PROBLEM TO WORK ON: Output range, inclusive: from the line containing "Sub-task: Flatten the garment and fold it" to the line containing "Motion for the". Restate those lines from the data below word for word and only those.

DATA SHOWN:
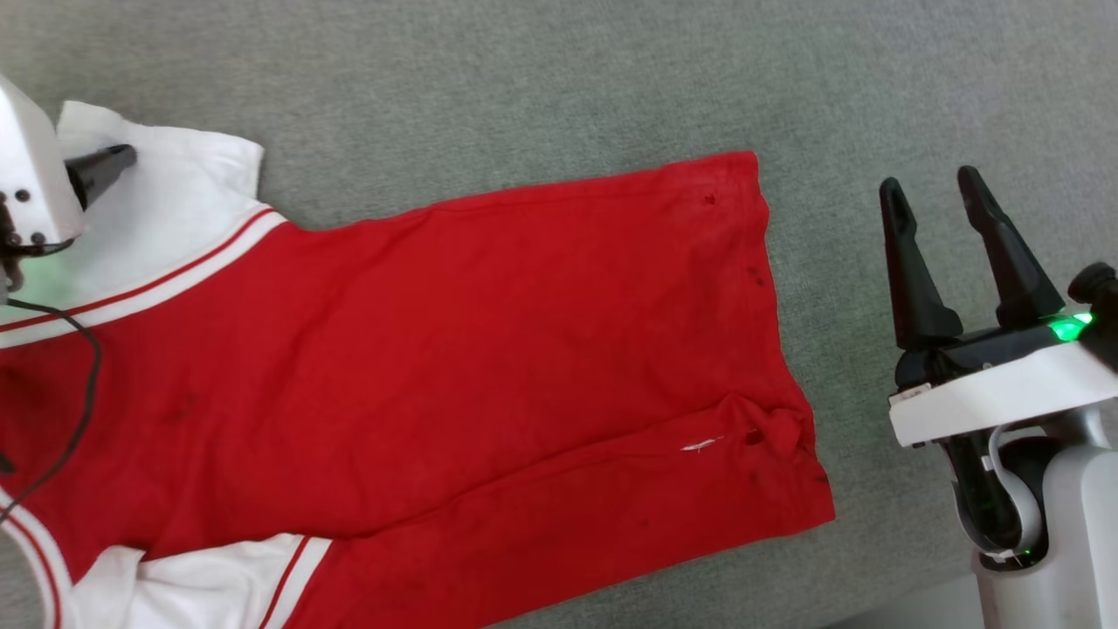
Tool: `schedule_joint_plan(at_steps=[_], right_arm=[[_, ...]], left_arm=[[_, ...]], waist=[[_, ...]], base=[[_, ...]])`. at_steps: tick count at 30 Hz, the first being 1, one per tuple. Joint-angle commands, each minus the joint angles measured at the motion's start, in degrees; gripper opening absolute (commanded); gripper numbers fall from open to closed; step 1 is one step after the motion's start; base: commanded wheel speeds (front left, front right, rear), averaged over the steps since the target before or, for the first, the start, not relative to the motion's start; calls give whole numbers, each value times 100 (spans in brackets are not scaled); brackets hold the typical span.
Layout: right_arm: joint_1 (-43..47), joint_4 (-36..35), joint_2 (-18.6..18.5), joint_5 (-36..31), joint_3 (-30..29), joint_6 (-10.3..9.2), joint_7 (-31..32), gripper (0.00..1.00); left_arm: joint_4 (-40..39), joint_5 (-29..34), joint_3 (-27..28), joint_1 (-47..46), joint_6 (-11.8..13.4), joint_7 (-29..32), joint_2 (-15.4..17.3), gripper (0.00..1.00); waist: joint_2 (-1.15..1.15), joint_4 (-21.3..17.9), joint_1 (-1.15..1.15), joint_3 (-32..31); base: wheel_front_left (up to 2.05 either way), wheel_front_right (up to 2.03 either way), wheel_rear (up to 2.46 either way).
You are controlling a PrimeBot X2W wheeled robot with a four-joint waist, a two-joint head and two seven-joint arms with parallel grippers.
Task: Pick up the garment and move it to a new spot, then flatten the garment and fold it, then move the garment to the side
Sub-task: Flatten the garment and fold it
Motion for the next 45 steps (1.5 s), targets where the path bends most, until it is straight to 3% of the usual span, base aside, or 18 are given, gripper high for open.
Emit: schedule_joint_plan(at_steps=[1, 4, 5, 6, 7, 15, 22, 23, 34, 35, 36, 37, 40, 45], right_arm=[[-108, 34, 31, 43, 32, -1, -8, 100], [-141, 102, 22, 91, 67, -1, -7, 100], [-163, 118, 19, 119, 86, 0, -10, 100], [-175, 146, 5, 130, 89, -1, 9, 100], [-196, 153, -14, 156, 104, -1, -5, 100], [-397, 434, -169, 665, 122, -1, 282, 100], [-986, 1354, -560, 1378, 258, -1, 1908, 100], [-1335, 1731, -708, 1499, 298, 0, 2649, 100], [-2375, 3019, -917, 1542, 763, -1, 4647, 100], [-2391, 3098, -891, 1579, 817, -1, 4832, 58], [-2399, 3149, -885, 1577, 872, 0, 4971, 25], [-2411, 3185, -874, 1562, 890, 0, 5067, 0], [-2490, 3222, -886, 1528, 870, 1, 5243, 0], [-2779, 2938, -1021, 1458, 703, 0, 4920, 0]], left_arm=[[68, 17, -21, -76, 72, 104, 56, 100], [392, -127, -43, 103, 299, 398, -82, 100], [497, -172, -54, 163, 375, 477, -113, 47], [590, -209, -72, 243, 431, 584, -147, 19], [646, -241, -102, 308, 463, 680, -182, 0], [723, -290, -5, 315, 367, 93, -479, 0], [554, -135, -85, -232, 81, -451, -661, 0], [484, -131, -182, -429, -34, -533, -851, 0], [276, 9, -494, -802, -324, -765, -1177, 0], [268, 27, -505, -799, -344, -789, -1173, 0], [265, 43, -514, -778, -352, -808, -1159, 0], [252, 46, -522, -765, -363, -826, -1155, 0], [235, 47, -538, -727, -391, -882, -1164, 0], [270, 42, -492, -630, -444, -1118, -1177, 0]], waist=[[0, -105, -1, 117], [0, -158, -1, 184], [0, -177, -1, 193], [0, -193, -1, 194], [0, -199, -1, 190], [0, -58, -1, 2], [0, 364, -1, -240], [0, 617, -1, -243], [0, 1203, -1, 9], [0, 1229, -1, 23], [0, 1247, -1, 27], [0, 1265, -1, 34], [0, 1308, -1, 23], [0, 1365, -1, -190]], base=[[0, 0, 0], [0, 0, 0], [0, 0, 0], [0, 0, 0], [0, 0, 0], [0, 0, 0], [0, 0, 0], [0, 0, 0], [0, 0, 0], [0, 0, 0], [0, 0, 0], [0, 0, 0], [0, 0, 0], [0, 0, 0]])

RESPONSE BOX:
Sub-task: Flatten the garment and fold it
Motion for the next 45 steps (1.5 s), targets where the path bends most, until it is straight to 3% of the usual span, base aside, or 18 are given, gripper high for open.

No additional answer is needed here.